|Title||Microbial eukaryotic distributions and diversity patterns in a deep-sea methane seep ecosystem|
|Publication Type||Journal Article|
|Year of Publication||2016|
|Authors||Pasulka A.L, Levin L.A, Steele J.A, Case D.H, Landry MR, Orphan V.J|
|Type of Article||Article|
|Keywords||anaerobic oxidation; ciliate communities; cold-seep; eel river-basin; hydrate ridge; marine-sediments; oxygen minimum zones; pelagic food; ribosomal-rna genes; rice field soil; webs|
Although chemosynthetic ecosystems are known to support diverse assemblages of microorganisms, the ecological and environmental factors that structure microbial eukaryotes (heterotrophic protists and fungi) are poorly characterized.
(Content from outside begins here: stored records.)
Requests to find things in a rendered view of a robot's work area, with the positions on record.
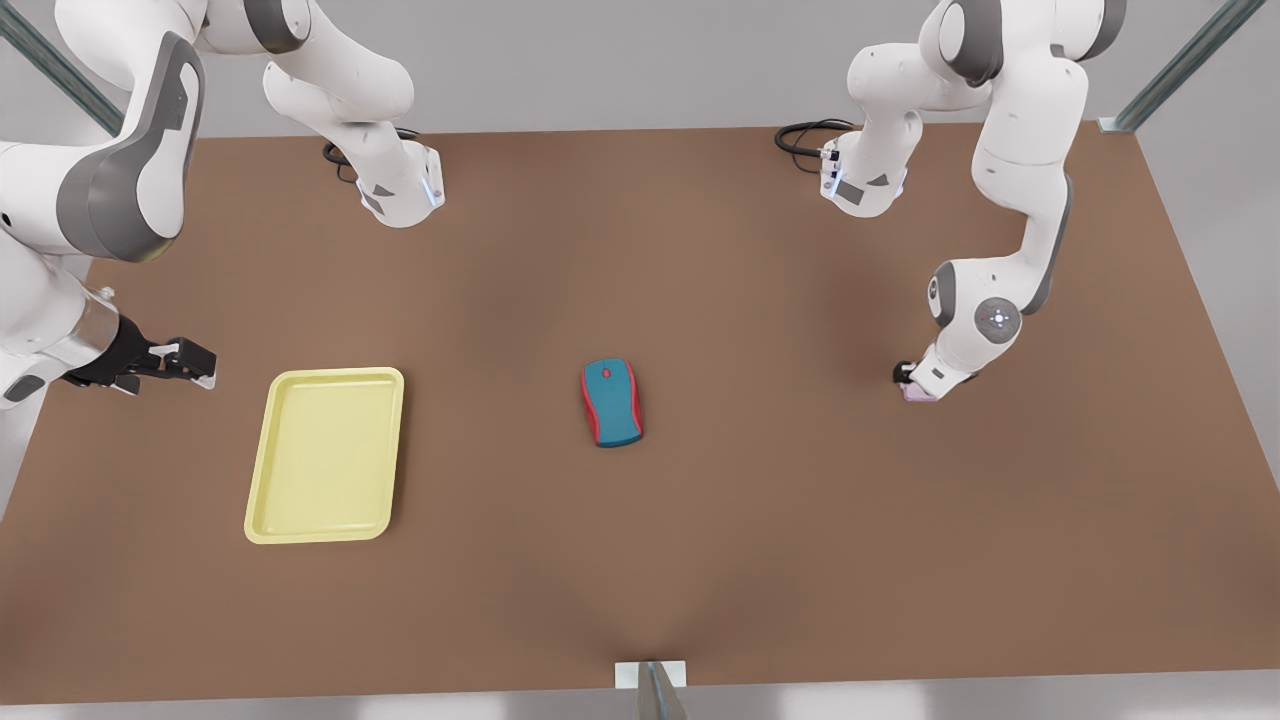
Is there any yellow rectangular tray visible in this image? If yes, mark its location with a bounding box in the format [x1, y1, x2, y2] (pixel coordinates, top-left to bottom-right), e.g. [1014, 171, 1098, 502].
[244, 367, 406, 546]

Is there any teal and red computer mouse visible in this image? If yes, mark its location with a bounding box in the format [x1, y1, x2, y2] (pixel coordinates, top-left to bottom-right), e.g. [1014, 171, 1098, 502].
[581, 359, 645, 449]

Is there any black cable loop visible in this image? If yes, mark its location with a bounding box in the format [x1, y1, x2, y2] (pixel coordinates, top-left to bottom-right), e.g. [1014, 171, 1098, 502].
[774, 119, 857, 162]
[321, 127, 422, 187]

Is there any silver frame post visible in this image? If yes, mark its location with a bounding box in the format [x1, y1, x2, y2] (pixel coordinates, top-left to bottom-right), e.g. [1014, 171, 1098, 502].
[1098, 0, 1269, 134]
[0, 8, 127, 137]
[614, 660, 690, 720]

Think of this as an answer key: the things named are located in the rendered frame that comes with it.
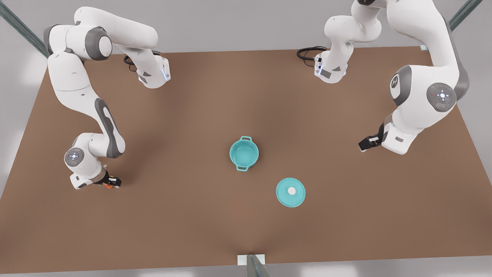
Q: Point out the small orange-brown potato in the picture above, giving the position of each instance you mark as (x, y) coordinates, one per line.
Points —
(108, 186)

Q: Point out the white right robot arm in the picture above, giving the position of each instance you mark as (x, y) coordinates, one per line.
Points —
(69, 77)

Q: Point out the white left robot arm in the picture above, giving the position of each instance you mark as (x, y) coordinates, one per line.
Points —
(419, 104)

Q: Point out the teal pot lid white knob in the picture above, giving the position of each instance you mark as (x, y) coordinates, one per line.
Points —
(290, 192)

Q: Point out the silver frame post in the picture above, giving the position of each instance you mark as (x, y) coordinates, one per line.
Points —
(256, 267)
(463, 13)
(23, 29)

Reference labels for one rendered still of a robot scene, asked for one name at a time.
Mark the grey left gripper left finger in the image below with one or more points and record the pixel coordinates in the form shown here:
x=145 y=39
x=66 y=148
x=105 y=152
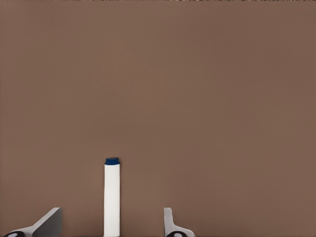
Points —
x=47 y=223

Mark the white marker with blue end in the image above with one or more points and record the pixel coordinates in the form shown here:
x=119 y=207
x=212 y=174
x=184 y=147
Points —
x=111 y=200

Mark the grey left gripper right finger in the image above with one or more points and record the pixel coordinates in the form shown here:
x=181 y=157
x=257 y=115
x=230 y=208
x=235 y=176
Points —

In this study, we examined the geographic, geochemical and ecological factors that influence microbial eukaryotic composition and distribution patterns within Hydrate Ridge, a methane seep ecosystem off the coast of Oregon using a combination of high-throughput 18S rRNA tag sequencing, terminal restriction fragment length polymorphism fingerprinting, and cloning and sequencing of full-length 18S rRNA genes. Microbial eukaryotic composition and diversity varied as a function of substrate (carbonate versus sediment), activity (low activity versus active seep sites), sulfide concentration, and region (North versus South Hydrate Ridge). Sulfide concentration was correlated with changes in microbial eukaryotic composition and richness. This work also revealed the influence of oxygen content in the overlying water column and water depth on microbial eukaryotic composition and diversity, and identified distinct patterns from those previously observed for bacteria, archaea and macrofauna in methane seep ecosystems. Characterizing the structure of microbial eukaryotic communities in response to environmental variability is a key step towards understanding if and how microbial eukaryotes influence seep ecosystem structure and function.